Reading Municipal Light Department, a municipal utility that serves 27,000 customers in four Massachusetts towns, expects demand of about 118 megawatts tomorrow, up from 95 megawatts today, said Jane Parenteau, a senior energy analyst at the utility. That would be higher than the April 2001 peak of 95 megawatts, though well below last August's peak of 155 megawatts.

Summer-Like Prices

``The market tends to react whenever there's a heat wave,'' Parenteau said. ``We're seeing a little bit above-average springtime temperatures, but nowhere near our summer demand.''

Electricity prices for delivery tomorrow on ISO New England Inc.'s grid rose $1.94, or 3.5 percent, to $57 a megawatt-hour. The grid covers Massachusetts, Connecticut, Massachusetts, Maine, New Hampshire, Rhode Island and Vermont.

Temperatures above 90 tomorrow won't trigger as much electricity demand as it would during the summer because many homeowners aren't prepared to crank up their air conditioners, said Hubert M. Bianco, superintendent of the municipal utility in Freeport, New York, which has 15,000 customers.
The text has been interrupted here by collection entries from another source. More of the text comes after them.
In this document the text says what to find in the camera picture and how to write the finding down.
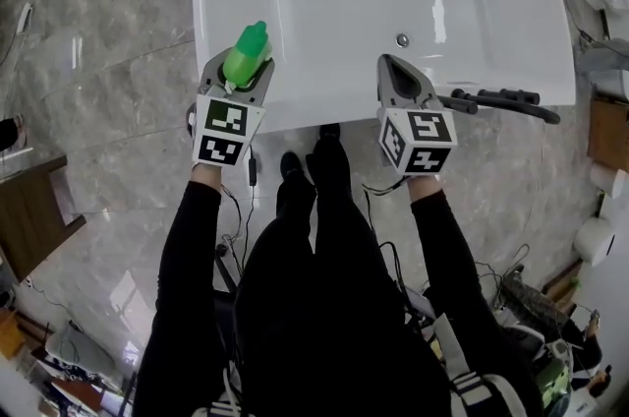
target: green bottle
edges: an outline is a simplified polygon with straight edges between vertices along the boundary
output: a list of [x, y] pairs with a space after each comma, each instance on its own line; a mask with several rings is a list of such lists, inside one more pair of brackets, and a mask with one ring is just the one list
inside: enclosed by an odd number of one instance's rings
[[246, 26], [223, 64], [225, 80], [234, 87], [246, 87], [270, 53], [266, 23], [260, 21], [254, 26]]

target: marble floor
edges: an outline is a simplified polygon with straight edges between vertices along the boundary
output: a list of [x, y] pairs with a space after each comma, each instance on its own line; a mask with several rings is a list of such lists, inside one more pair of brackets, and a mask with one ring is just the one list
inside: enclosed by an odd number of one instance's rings
[[[191, 168], [184, 115], [198, 84], [192, 0], [0, 0], [0, 52], [27, 1], [34, 4], [31, 23], [0, 67], [0, 96], [4, 115], [25, 114], [34, 151], [3, 172], [66, 154], [68, 167], [57, 178], [67, 193], [64, 208], [87, 219], [33, 272], [32, 282], [114, 356], [133, 361], [150, 332], [161, 250]], [[567, 2], [574, 21], [600, 37], [597, 15], [582, 0]], [[577, 104], [558, 109], [558, 127], [508, 112], [455, 114], [461, 144], [443, 180], [478, 260], [504, 271], [528, 243], [528, 279], [539, 283], [574, 258], [573, 236], [596, 204], [586, 158], [589, 97], [588, 83], [579, 80]], [[252, 239], [274, 216], [281, 153], [306, 153], [315, 132], [254, 141], [261, 172]], [[377, 132], [375, 120], [343, 125], [361, 209], [361, 183], [384, 187], [396, 180], [381, 166]], [[225, 176], [248, 214], [245, 170]], [[374, 200], [373, 219], [378, 238], [397, 245], [407, 284], [419, 288], [427, 274], [408, 203], [404, 189]], [[237, 220], [225, 199], [219, 236], [233, 234]], [[239, 253], [243, 245], [241, 234]], [[484, 285], [490, 293], [491, 279]], [[25, 285], [18, 299], [40, 321], [59, 327], [67, 318]]]

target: green bottle cap
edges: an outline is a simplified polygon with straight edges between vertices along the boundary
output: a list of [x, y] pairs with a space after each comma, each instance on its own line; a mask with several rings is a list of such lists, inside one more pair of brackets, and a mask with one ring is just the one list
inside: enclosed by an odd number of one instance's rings
[[236, 49], [248, 57], [259, 57], [266, 44], [268, 34], [266, 33], [266, 22], [259, 21], [254, 26], [246, 26], [241, 34]]

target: black sleeve
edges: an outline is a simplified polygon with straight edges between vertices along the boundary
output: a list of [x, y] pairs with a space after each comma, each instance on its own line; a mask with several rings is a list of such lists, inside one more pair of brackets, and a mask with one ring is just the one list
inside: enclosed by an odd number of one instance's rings
[[190, 182], [159, 269], [152, 333], [138, 376], [135, 416], [192, 416], [223, 391], [226, 358], [214, 320], [212, 277], [220, 194]]
[[456, 315], [466, 290], [482, 299], [481, 284], [468, 243], [443, 191], [411, 205], [429, 273], [430, 301], [438, 314]]
[[430, 302], [445, 314], [471, 370], [504, 377], [518, 392], [529, 417], [543, 416], [542, 396], [530, 364], [502, 332], [483, 297], [468, 243], [445, 194], [412, 204], [430, 279]]
[[578, 356], [575, 363], [575, 370], [593, 370], [602, 362], [602, 351], [600, 350], [597, 336], [586, 338], [583, 342], [583, 351], [576, 351], [575, 357]]

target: green object
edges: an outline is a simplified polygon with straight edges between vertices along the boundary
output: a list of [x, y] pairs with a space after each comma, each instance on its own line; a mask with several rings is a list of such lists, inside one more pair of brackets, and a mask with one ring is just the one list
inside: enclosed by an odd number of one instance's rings
[[559, 396], [570, 392], [570, 371], [563, 362], [553, 359], [536, 376], [542, 393], [543, 407], [548, 408]]
[[266, 23], [245, 27], [223, 64], [225, 80], [235, 87], [246, 87], [270, 52]]

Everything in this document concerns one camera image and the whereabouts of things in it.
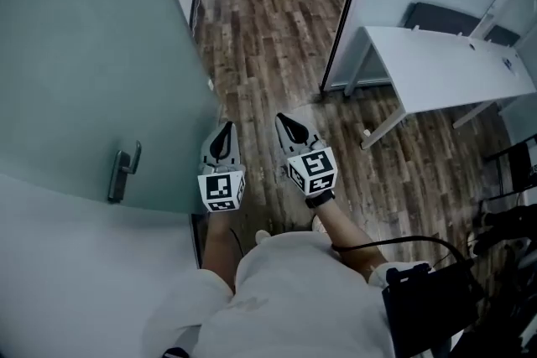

``We have a large residential customer base, and a lot of people haven't had a chance to put their window a/c units in,'' Bianco said. ``The biggest concern is that there are a lot of generating units that are out for maintenance across the state,'' forcing generators to run some of their less-efficient, higher- cost power plants, he said.

Importing Power

Normally at this time of year, Freeport would meet demand from customers by buying and transmitting 37 megawatts from the New York Power Authority's 2,160-megawatt hydropower plant near Niagara Falls. To meet tomorrow's demand, which is projected to rise above 40 megawatts, the utility will crank up some of its six diesel generators and one oil-fired plant, Bianco said.

``We have additional maintenance that we want to do in the next couple weeks, but we'll wait until the weather breaks,'' he said.

Another reason demand won't be as high this week as it is during the summer: Summer heat waves typically last longer, said Vineland's Yatcko.

``In the summer, the ground heats up, the buildings heat up, the streets heat up, and they tend to store heat overnight, so the thermal loading on your equipment is higher and it's sustained,'' he said. ``At this time of year, it might go up to the 80s during the day, and then temperatures fall back down at night, so you don't have the sustained air-conditioning demand.''

Vineland's 23-megawatt coal-fired plant and a 25-megawatt plant that burns oil are down for maintenance, he said. Another 18- megawatt oil-fired plant ``will be running flat out this afternoon'' to meet the demands of the utility's 18,000 customers.

Two other oil-fired plants, with a combined 18 megawatts of generating capacity, are older, less-efficient plants, and high oil prices make them unprofitable to run until prices rise above $100 a megawatt-hour, he said.